Ich mach das keinem Hundetrainer zum Vorwurf, wenn es da keine Erfahrungen mit arbeitenden HSH gibt.
Nur sollte man sich dann zu dieser Thematik vllt. auch einfach nicht äussern.
Hundetrainer, die wir Tierhalter brauchen, sind welche, die Erfahrung mit HSH UND mit Nutztieren haben. Man kann den HSH nicht isoliert betrachten.
Solche wie Corinna oder wie damals unsere Jen.
Die bundesländerübergreifenden Erfahrungen von Weidetierhaltern sind, dass die Leuts Angst davor haben, wahlweise von Wölfen oder Herdenschutzhunden gefressen zu werden. Da sind solche Artikel nicht wirklich hilfreich.
Warum ein bayerisches Blättle eine hessische Hundetrainerin interviewt, ist dann noch eine weitere interessante Frage.
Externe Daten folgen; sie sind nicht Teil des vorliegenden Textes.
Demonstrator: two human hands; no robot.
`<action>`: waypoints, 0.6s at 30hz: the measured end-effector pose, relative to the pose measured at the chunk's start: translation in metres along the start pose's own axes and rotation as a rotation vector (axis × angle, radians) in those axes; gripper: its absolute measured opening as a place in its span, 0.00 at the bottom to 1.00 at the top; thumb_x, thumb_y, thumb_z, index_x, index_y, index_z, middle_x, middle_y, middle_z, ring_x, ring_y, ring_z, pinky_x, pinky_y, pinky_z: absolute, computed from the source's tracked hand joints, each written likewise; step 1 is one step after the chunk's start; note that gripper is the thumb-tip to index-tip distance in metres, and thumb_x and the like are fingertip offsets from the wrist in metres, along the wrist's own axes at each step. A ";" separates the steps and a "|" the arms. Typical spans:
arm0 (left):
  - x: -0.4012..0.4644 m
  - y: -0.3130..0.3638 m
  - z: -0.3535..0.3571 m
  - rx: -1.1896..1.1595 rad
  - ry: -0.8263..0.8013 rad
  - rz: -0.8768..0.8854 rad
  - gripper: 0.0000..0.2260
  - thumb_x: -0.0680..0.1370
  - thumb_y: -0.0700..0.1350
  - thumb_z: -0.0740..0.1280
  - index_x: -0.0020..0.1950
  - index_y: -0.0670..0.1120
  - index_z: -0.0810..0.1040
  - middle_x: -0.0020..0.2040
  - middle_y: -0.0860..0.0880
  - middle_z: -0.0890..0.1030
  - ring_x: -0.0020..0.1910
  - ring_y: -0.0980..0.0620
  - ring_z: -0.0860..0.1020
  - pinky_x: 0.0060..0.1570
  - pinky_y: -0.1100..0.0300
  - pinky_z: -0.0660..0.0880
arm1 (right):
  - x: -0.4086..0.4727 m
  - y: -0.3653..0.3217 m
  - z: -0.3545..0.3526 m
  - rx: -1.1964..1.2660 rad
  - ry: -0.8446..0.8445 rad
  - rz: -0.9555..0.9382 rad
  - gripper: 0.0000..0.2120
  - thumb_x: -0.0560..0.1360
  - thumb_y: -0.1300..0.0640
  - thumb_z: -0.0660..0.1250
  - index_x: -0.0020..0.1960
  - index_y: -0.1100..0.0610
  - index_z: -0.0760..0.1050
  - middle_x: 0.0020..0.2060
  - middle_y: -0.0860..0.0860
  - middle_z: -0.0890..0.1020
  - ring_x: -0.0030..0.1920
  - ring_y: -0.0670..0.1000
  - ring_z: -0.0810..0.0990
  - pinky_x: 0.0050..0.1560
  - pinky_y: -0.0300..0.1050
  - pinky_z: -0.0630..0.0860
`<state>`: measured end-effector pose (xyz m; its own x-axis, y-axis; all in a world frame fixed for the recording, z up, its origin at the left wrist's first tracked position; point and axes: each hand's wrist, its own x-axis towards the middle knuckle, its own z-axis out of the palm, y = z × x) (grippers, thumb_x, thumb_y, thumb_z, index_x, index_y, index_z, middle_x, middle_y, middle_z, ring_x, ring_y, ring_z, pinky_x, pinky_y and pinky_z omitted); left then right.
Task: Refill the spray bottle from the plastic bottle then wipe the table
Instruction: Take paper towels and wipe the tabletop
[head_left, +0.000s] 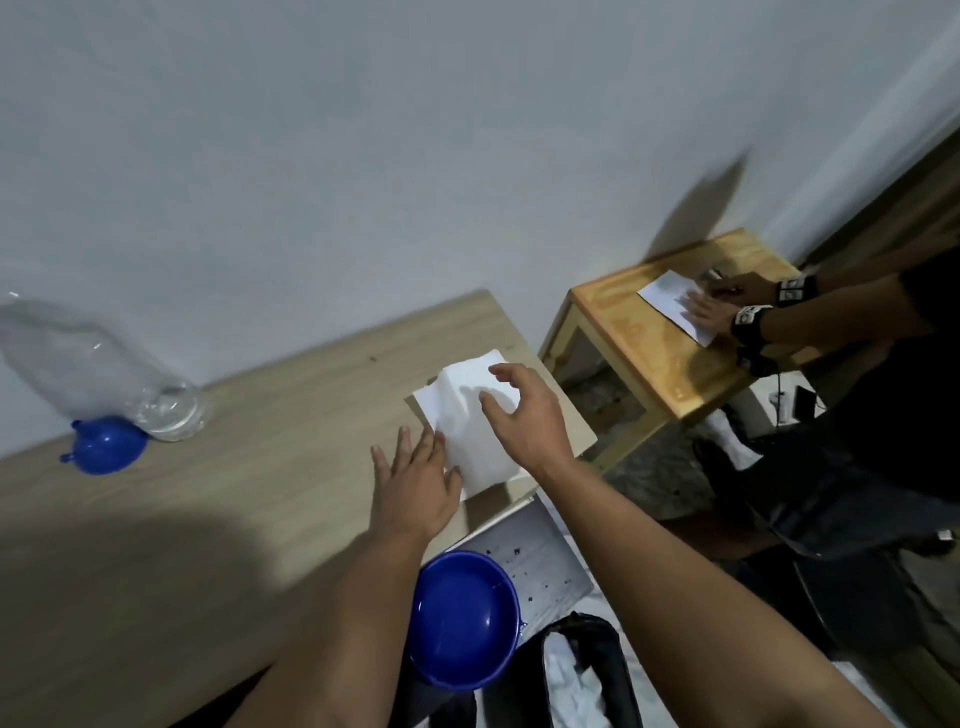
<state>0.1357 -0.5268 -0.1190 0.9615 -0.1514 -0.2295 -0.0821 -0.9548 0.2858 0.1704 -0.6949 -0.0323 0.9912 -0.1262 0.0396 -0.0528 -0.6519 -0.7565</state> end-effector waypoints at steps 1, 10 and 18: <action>0.001 0.001 0.000 -0.021 0.026 -0.016 0.28 0.82 0.58 0.46 0.81 0.49 0.58 0.81 0.54 0.60 0.82 0.46 0.50 0.77 0.35 0.48 | 0.002 0.001 -0.001 0.002 -0.007 -0.003 0.16 0.80 0.53 0.71 0.67 0.51 0.78 0.64 0.45 0.81 0.66 0.49 0.78 0.67 0.49 0.76; 0.005 0.026 -0.056 -0.822 0.393 -0.421 0.10 0.78 0.41 0.70 0.59 0.47 0.84 0.55 0.47 0.86 0.54 0.48 0.83 0.52 0.62 0.74 | -0.002 0.005 -0.013 0.006 -0.009 0.003 0.12 0.79 0.53 0.72 0.62 0.50 0.81 0.60 0.46 0.83 0.61 0.49 0.80 0.63 0.49 0.78; 0.017 0.031 -0.083 -1.275 0.373 -0.681 0.23 0.73 0.37 0.75 0.66 0.49 0.77 0.48 0.50 0.82 0.48 0.48 0.81 0.55 0.55 0.78 | -0.013 0.007 -0.021 0.044 -0.023 0.062 0.10 0.79 0.53 0.72 0.60 0.50 0.82 0.58 0.45 0.84 0.58 0.46 0.80 0.61 0.46 0.78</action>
<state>0.1712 -0.5379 -0.0371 0.7465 0.4800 -0.4608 0.4880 0.0758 0.8696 0.1549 -0.7135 -0.0246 0.9888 -0.1474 -0.0231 -0.1092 -0.6096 -0.7852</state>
Ich denke, dass das absolut gewollt ist, solche übersteigerten Aussagen zu veröffentlichen. Das passt zur bayerischen Wolfspolitik.
Wer den Wolf nicht will, muss auch Herdenschutz verunmöglichen.
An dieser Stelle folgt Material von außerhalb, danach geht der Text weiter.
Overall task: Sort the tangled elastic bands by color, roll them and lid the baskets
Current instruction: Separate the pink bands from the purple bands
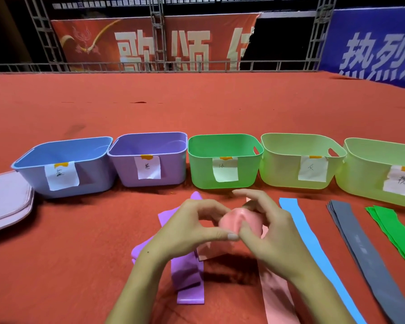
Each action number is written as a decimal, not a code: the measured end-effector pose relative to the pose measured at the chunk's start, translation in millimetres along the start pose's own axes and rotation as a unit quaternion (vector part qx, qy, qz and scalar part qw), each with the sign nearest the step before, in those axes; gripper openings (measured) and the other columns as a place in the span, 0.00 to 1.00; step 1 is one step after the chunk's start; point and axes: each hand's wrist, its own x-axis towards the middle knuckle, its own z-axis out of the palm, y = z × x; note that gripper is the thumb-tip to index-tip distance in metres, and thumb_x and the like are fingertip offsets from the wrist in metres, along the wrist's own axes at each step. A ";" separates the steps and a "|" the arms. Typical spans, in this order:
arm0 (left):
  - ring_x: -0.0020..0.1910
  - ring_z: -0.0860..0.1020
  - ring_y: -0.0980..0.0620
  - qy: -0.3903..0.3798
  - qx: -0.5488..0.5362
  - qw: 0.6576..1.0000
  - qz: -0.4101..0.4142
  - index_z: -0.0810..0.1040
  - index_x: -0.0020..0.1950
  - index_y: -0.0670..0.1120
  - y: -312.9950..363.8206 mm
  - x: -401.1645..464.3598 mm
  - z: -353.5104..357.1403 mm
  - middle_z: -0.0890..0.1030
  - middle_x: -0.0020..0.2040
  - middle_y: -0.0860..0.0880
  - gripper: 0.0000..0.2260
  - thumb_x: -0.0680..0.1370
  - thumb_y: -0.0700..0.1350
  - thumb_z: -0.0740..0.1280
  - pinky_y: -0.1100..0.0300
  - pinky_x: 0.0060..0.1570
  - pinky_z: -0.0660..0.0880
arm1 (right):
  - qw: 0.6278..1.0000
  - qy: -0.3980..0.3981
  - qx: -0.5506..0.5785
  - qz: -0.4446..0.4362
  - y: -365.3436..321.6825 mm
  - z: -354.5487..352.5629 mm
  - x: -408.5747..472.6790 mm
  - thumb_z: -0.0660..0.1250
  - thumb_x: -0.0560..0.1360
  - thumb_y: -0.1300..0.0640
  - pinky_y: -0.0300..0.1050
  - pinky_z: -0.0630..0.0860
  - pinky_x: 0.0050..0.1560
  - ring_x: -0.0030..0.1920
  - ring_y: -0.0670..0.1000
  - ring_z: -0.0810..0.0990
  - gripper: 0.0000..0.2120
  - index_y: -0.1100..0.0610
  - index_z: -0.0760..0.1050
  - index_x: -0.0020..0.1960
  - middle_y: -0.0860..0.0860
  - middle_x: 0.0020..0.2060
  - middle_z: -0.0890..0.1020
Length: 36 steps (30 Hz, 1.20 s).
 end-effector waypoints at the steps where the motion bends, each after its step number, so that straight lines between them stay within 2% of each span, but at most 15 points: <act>1: 0.45 0.82 0.55 0.008 -0.007 1.000 0.000 0.88 0.54 0.44 -1.0 0.0 -1.6 0.89 0.47 0.49 0.12 0.73 0.43 0.83 0.61 0.50 0.78 | 1.000 0.003 -0.012 -0.002 2.5 -0.9 0.6 0.75 0.72 0.64 0.43 0.79 0.52 0.51 0.50 0.83 0.29 0.41 0.77 0.68 0.42 0.52 0.81; 4: 0.41 0.78 0.59 -0.008 -0.002 1.000 -0.004 0.86 0.51 0.43 -2.8 -1.8 -5.4 0.86 0.43 0.53 0.09 0.75 0.44 0.81 0.65 0.45 0.73 | 1.000 0.020 0.010 0.013 7.0 -1.0 1.9 0.78 0.71 0.65 0.41 0.78 0.46 0.43 0.50 0.81 0.30 0.41 0.78 0.67 0.43 0.55 0.78; 6: 0.41 0.76 0.56 -0.042 -0.028 0.998 -0.021 0.82 0.52 0.41 -3.6 -3.9 -2.0 0.82 0.42 0.52 0.12 0.77 0.45 0.80 0.60 0.44 0.71 | 0.995 0.031 0.086 0.037 7.6 0.3 3.2 0.79 0.71 0.68 0.44 0.80 0.47 0.41 0.51 0.83 0.32 0.42 0.77 0.67 0.44 0.56 0.80; 10: 0.41 0.74 0.48 -0.026 -0.101 0.994 -0.036 0.79 0.52 0.42 -2.3 -1.0 5.9 0.79 0.41 0.43 0.15 0.80 0.53 0.76 0.47 0.42 0.69 | 0.967 0.045 0.241 0.075 3.7 7.7 4.9 0.78 0.71 0.72 0.45 0.82 0.51 0.45 0.53 0.85 0.36 0.43 0.76 0.70 0.48 0.59 0.82; 12: 0.40 0.72 0.48 0.012 -0.126 0.992 -0.013 0.80 0.53 0.43 -0.1 2.5 6.6 0.78 0.40 0.41 0.11 0.82 0.50 0.74 0.45 0.39 0.68 | 0.950 0.085 0.281 0.105 2.6 12.5 4.8 0.76 0.74 0.71 0.42 0.82 0.54 0.53 0.50 0.85 0.33 0.49 0.73 0.73 0.53 0.62 0.82; 14: 0.39 0.77 0.51 0.072 -0.155 0.985 0.009 0.82 0.59 0.41 1.6 5.7 5.7 0.82 0.41 0.45 0.06 0.83 0.41 0.72 0.52 0.37 0.74 | 0.934 0.063 0.316 0.153 1.2 19.4 3.0 0.77 0.76 0.62 0.41 0.81 0.58 0.61 0.48 0.85 0.30 0.52 0.71 0.75 0.54 0.65 0.82; 16: 0.33 0.78 0.55 0.138 -0.172 0.975 0.018 0.83 0.62 0.40 5.3 6.3 5.2 0.84 0.38 0.49 0.08 0.83 0.37 0.71 0.62 0.32 0.74 | 0.919 -0.039 0.349 0.181 -2.6 30.6 -2.1 0.75 0.76 0.53 0.45 0.81 0.61 0.63 0.51 0.84 0.27 0.54 0.73 0.73 0.54 0.64 0.85; 18: 0.32 0.78 0.50 0.183 -0.205 0.961 0.021 0.84 0.62 0.42 7.0 5.7 3.2 0.84 0.38 0.43 0.08 0.84 0.39 0.70 0.61 0.30 0.75 | 0.923 -0.113 0.319 0.180 -4.8 40.9 -7.8 0.76 0.77 0.56 0.48 0.83 0.55 0.55 0.52 0.87 0.18 0.55 0.79 0.66 0.55 0.57 0.88; 20: 0.39 0.80 0.47 0.227 -0.238 0.944 0.022 0.84 0.64 0.44 7.9 4.2 -1.8 0.85 0.44 0.38 0.10 0.84 0.41 0.70 0.57 0.34 0.80 | 0.933 -0.138 0.276 0.186 -5.2 45.6 -11.6 0.80 0.74 0.59 0.56 0.85 0.49 0.46 0.55 0.87 0.17 0.55 0.80 0.60 0.58 0.49 0.88; 22: 0.43 0.82 0.48 0.275 -0.245 0.929 0.022 0.85 0.64 0.47 9.7 3.3 -9.8 0.87 0.47 0.41 0.10 0.83 0.45 0.69 0.55 0.37 0.83 | 0.931 -0.154 0.265 0.199 -4.9 43.0 -12.1 0.82 0.73 0.60 0.60 0.84 0.48 0.43 0.58 0.87 0.18 0.57 0.80 0.58 0.59 0.46 0.88; 25: 0.42 0.83 0.53 0.325 -0.256 0.910 0.023 0.85 0.62 0.55 8.3 2.9 -22.5 0.88 0.47 0.50 0.10 0.85 0.47 0.66 0.55 0.38 0.84 | 0.925 -0.192 0.251 0.213 -6.6 30.4 -11.3 0.83 0.71 0.58 0.58 0.83 0.45 0.40 0.57 0.85 0.17 0.56 0.82 0.57 0.59 0.46 0.88; 28: 0.40 0.83 0.53 0.348 -0.241 0.906 0.007 0.86 0.61 0.56 0.7 2.9 -28.1 0.87 0.45 0.50 0.11 0.87 0.46 0.65 0.56 0.37 0.84 | 0.916 -0.230 0.242 0.221 -4.7 17.1 -14.2 0.81 0.74 0.58 0.58 0.83 0.48 0.41 0.56 0.85 0.16 0.55 0.82 0.59 0.58 0.48 0.88; 32: 0.39 0.83 0.53 0.379 -0.224 0.897 -0.040 0.86 0.62 0.50 -18.3 7.2 -27.7 0.86 0.45 0.48 0.10 0.86 0.48 0.66 0.58 0.33 0.82 | 0.922 -0.251 0.197 0.218 4.5 -4.3 -26.9 0.75 0.78 0.64 0.48 0.83 0.50 0.48 0.56 0.88 0.14 0.53 0.82 0.62 0.56 0.54 0.87; 34: 0.39 0.81 0.50 0.386 -0.221 0.893 -0.065 0.86 0.62 0.46 -28.1 10.6 -25.8 0.84 0.46 0.46 0.11 0.86 0.48 0.66 0.60 0.31 0.80 | 0.928 -0.263 0.159 0.208 10.7 -17.5 -36.3 0.73 0.78 0.65 0.42 0.80 0.57 0.56 0.51 0.86 0.17 0.48 0.82 0.63 0.48 0.58 0.86; 36: 0.38 0.77 0.51 0.387 -0.225 0.891 -0.081 0.86 0.61 0.47 -34.1 13.4 -21.5 0.83 0.45 0.46 0.10 0.86 0.49 0.67 0.62 0.29 0.78 | 0.932 -0.254 0.123 0.225 16.8 -30.8 -47.9 0.75 0.77 0.62 0.38 0.79 0.59 0.56 0.44 0.84 0.20 0.40 0.82 0.61 0.40 0.56 0.85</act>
Und wie geht das besser als mit solchen Aussagen wie im Artikel?
Einer der häufigsten Laien-Kommentare unter Wolfs-Herdenschutz-Artikeln ist "Herdenschutzhunde greifen alles an".
Die Leuts haben eh Respekt vor den Hunden - meist viel zu viel. Das muss man nicht noch schüren.
Da wäre eine sachliche Aufklärung angebrachter, wenn man denn will, dass es klappen könnte.